Il y a quelques temps, j'ai cédé à mon démon familier et fait une razzia de livres anglophones dans ma librairie préférée - Gibert, allez, un peu de pub... je les aime quand même... parmi les livres que j'en ramenais, se trouve In my skin de Kate Holden.

c'est un livre assez particulier, assez marginal dirais-je, non pas tant par sa forme, que par son fond. il se veut profondément autobiographiques, l'auteur (vous me pardonnerez si je laisse le -e- - totalement ridicule à mon sens - du féminin en arrière) écrit à partir de carnets qu'elle a tenu pendant des années, à un rythme presque quotidien, autant que faire se peut vu la vie qu'elle a mené pendant environ huit ans.

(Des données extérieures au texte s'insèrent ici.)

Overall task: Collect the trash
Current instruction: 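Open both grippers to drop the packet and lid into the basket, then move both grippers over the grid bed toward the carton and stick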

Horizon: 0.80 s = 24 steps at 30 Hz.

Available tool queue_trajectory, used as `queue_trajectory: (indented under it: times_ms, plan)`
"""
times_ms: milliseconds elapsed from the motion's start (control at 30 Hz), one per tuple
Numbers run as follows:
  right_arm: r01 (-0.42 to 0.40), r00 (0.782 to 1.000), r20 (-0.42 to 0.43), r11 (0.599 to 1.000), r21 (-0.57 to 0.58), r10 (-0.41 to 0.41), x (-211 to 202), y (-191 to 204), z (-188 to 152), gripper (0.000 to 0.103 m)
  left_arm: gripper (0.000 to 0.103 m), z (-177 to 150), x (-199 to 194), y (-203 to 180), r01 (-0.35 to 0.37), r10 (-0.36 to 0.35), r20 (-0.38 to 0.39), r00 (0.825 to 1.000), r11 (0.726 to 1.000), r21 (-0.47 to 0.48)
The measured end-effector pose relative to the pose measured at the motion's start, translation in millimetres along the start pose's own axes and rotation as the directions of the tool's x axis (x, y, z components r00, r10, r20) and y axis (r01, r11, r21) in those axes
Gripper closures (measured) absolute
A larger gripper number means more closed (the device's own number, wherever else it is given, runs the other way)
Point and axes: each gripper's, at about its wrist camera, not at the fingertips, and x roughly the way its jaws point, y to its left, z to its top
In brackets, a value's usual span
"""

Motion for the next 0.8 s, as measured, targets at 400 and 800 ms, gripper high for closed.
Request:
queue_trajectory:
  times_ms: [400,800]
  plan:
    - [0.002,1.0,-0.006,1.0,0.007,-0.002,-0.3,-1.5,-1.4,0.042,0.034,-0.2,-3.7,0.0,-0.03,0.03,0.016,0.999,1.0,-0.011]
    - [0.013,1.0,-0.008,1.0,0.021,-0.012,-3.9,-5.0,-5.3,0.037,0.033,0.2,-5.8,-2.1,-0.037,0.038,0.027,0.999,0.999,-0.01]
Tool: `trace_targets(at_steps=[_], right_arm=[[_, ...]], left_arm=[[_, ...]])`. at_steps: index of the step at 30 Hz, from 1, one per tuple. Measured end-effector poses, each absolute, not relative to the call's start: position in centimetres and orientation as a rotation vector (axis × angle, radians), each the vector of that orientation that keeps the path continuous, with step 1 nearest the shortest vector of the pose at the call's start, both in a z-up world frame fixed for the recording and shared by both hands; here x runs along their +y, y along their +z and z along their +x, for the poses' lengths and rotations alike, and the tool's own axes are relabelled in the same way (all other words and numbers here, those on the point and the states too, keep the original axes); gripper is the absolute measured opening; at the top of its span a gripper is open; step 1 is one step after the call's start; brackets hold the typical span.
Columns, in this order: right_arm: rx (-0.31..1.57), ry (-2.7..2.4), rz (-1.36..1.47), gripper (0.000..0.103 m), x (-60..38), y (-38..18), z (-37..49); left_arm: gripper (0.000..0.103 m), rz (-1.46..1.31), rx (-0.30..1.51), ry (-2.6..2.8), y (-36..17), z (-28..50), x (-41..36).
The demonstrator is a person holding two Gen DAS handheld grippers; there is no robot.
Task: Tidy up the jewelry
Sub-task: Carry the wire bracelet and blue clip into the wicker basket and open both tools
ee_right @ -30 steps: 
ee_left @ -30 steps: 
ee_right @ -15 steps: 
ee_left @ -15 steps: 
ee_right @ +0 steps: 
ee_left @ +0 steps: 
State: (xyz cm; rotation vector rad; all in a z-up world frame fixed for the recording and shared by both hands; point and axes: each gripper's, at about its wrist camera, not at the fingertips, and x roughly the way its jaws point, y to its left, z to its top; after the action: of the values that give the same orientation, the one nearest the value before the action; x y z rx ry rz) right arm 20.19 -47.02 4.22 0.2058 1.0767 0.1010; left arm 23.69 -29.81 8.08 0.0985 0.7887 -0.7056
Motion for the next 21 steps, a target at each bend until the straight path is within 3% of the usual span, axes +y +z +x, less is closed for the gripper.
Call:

Elle nous raconte comment enfant, elle voulait toujours appartenir, mais se sentait toujours déplacée, à la marge du groupe, vaguement exclue, comment, en grandissant, elle voulait s'intégrer, les autres fument des joints, ils trouvent que ce n'est pas pour moi, mais moi je veux être avec eux, je vais leur prouver que je peux le faire moi aussi. elle suit ses amis, elle suit son copain, et bientôt elle se retrouve à s'injecter de l'héroïne. d'abord de façon casuelle, de temps en temps, puis à un rythme régulier. son copain la quitte, ses parents le découvrent, elle veut s'arrêter, fait une semaine de cure de désintox, se dit que ça va aller, mais replonge. elle reste chez ses parents, se dit que ça va aller, mais continue, continue, et continue, jusqu'à ce que ses parents ne le supportent plus et lui demandent, si elle n'arrive pas à se contrôler, de quitter leur demeure.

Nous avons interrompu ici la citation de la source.